### [PROMPT]
Look through the material below and show every line with the word "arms".

━━ MATERIAL PROVIDED

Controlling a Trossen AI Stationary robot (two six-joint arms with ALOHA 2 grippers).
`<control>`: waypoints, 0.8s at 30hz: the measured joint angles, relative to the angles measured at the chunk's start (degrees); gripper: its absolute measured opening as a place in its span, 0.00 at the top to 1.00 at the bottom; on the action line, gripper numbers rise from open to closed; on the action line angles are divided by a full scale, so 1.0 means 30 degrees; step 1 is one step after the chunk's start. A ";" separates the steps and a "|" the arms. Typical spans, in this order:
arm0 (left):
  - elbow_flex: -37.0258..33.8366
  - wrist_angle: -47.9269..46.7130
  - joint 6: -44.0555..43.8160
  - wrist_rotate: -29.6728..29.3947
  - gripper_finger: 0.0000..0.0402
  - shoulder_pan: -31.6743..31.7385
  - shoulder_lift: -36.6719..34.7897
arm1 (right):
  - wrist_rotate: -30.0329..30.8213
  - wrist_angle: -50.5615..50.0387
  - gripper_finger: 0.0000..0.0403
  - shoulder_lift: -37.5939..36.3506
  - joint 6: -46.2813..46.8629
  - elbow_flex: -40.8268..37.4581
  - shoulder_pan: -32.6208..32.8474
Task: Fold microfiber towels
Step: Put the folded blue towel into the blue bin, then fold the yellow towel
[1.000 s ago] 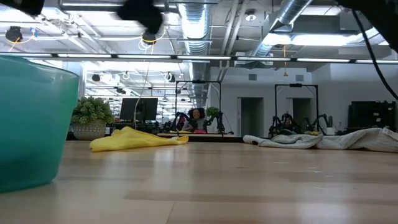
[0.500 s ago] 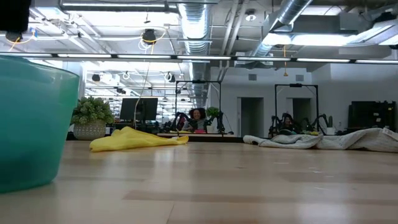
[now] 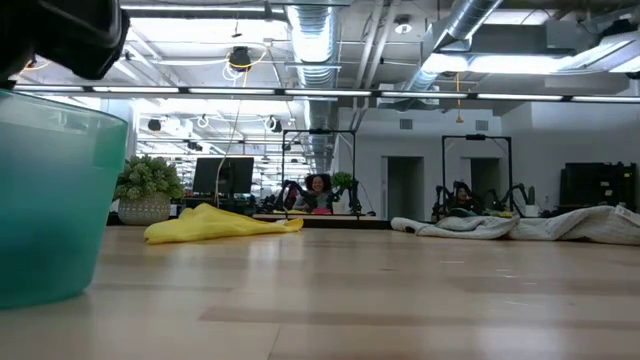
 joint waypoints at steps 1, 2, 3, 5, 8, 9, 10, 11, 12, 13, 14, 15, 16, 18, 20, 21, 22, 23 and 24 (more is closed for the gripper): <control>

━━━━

### [TASK SOLUTION]
Controlling a Trossen AI Stationary robot (two six-joint arms with ALOHA 2 grippers).
`<control>`: waypoints, 0.8s at 30hz: the measured joint angles, relative to the angles measured at the chunk's start (degrees); gripper: its absolute measured opening as a place in its span, 0.00 at the top to 1.00 at the bottom; on the action line, gripper numbers rise from open to closed; on the action line angles are divided by a full scale, so 1.0 means 30 degrees; step 1 is one step after the chunk's start. A ";" separates the steps and a "|" the arms. Typical spans, in this order:

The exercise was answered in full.